### WHAT IS REQUIRED:
Copy out all of the data word for word. Omit every picture.

### DATA BLOCK:
►

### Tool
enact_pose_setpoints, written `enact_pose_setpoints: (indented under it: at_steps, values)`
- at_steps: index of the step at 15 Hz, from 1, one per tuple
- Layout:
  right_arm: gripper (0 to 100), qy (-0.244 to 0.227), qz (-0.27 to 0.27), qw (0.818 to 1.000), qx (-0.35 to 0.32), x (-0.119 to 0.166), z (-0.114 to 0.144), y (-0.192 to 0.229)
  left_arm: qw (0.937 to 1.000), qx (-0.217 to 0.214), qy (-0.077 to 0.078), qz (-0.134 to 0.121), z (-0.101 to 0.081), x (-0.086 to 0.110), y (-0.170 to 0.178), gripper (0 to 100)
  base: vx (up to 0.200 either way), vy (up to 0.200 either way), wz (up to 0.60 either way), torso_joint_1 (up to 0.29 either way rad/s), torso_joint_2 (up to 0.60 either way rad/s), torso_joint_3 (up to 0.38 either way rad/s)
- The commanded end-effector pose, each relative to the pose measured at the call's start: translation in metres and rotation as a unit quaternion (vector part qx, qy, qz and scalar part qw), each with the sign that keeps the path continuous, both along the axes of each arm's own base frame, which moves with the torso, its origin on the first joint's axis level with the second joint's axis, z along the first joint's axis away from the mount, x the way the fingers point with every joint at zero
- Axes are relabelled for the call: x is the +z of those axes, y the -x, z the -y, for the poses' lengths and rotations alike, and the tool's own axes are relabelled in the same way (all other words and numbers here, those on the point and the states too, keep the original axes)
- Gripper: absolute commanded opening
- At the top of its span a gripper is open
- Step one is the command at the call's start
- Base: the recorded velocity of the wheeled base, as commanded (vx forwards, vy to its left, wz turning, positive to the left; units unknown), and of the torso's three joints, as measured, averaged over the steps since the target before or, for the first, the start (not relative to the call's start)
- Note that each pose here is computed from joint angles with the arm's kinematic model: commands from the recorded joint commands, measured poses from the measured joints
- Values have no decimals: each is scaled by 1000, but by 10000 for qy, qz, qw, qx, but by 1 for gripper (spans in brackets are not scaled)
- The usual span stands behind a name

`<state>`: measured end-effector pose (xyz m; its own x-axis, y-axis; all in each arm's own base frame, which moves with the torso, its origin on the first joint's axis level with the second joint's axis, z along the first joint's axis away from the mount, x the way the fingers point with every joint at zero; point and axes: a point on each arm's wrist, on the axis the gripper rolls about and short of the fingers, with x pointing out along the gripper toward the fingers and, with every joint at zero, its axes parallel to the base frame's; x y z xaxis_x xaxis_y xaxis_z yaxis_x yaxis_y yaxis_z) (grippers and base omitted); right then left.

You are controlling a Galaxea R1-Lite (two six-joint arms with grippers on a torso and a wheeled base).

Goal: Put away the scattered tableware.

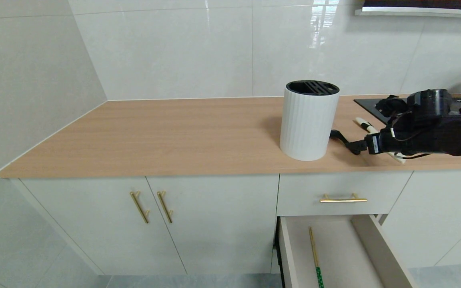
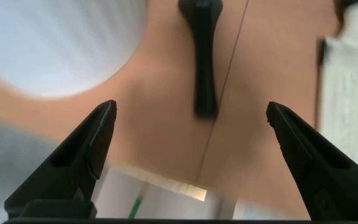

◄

### SOLUTION FOR THIS EXERCISE:
### Tool
enact_pose_setpoints, written `enact_pose_setpoints: (indented under it: at_steps, values)`
- at_steps: index of the step at 15 Hz, from 1, one per tuple
- Layout:
  right_arm: gripper (0 to 100), qy (-0.244 to 0.227), qz (-0.27 to 0.27), qw (0.818 to 1.000), qx (-0.35 to 0.32), x (-0.119 to 0.166), z (-0.114 to 0.144), y (-0.192 to 0.229)
  left_arm: qw (0.937 to 1.000), qx (-0.217 to 0.214), qy (-0.077 to 0.078), qz (-0.134 to 0.121), z (-0.101 to 0.081), x (-0.086 to 0.110), y (-0.170 to 0.178), gripper (0 to 100)
  base: vx (up to 0.200 either way), vy (up to 0.200 either way), wz (up to 0.60 either way), torso_joint_1 (up to 0.29 either way rad/s), torso_joint_2 (up to 0.60 either way rad/s), torso_joint_3 (up to 0.38 either way rad/s)
- The commanded end-effector pose, each relative to the pose measured at the call's start: translation in metres and rotation as a unit quaternion (vector part qx, qy, qz and scalar part qw), each with the sign that keeps the path continuous, both along the axes of each arm's own base frame, which moves with the torso, its origin on the first joint's axis level with the second joint's axis, z along the first joint's axis away from the mount, x the way the fingers point with every joint at zero
- Axes are relabelled for the call: x is the +z of those axes, y the -x, z the -y, for the poses' lengths and rotations alike, and the tool's own axes are relabelled in the same way (all other words and numbers here, those on the point and the states too, keep the original axes)
- Gripper: absolute commanded opening
- At the top of its span a gripper is open
- Step one is the command at the call's start
- Base: the recorded velocity of the wheeled base, as commanded (vx forwards, vy to its left, wz turning, positive to the left; units unknown), and of the torso's three joints, as measured, averaged over the steps since the target before or, for the first, the start (not relative to the call's start)
- Note that each pose here is computed from joint angles with the arm's kinematic model: commands from the recorded joint commands, measured poses from the measured joints
- Values have no decimals: each is scaled by 1000, but by 10000 for qy, qz, qw, qx, but by 1 for gripper (spans in brackets are not scaled)
- The usual span stands behind a name

`<state>`: measured end-effector pose (xyz m; its own x-axis, y-axis; all in each arm's own base frame, which moves with the torso, its origin on the first joint's axis level with the second joint's axis, z along the first joint's axis away from the mount, x the way the fingers point with every joint at zero; point and axes: a point on each arm's wrist, on the axis the gripper rolls about and short of the fingers, with x pointing out along the gripper toward the fingers and, with every joint at zero, its axes parallel to the base frame's; x y z xaxis_x xaxis_y xaxis_z yaxis_x yaxis_y yaxis_z) (grippers and base omitted); right then left.

You are controlling a Galaxea R1-Lite (two six-joint arms with grippers on a torso and a wheeled base).

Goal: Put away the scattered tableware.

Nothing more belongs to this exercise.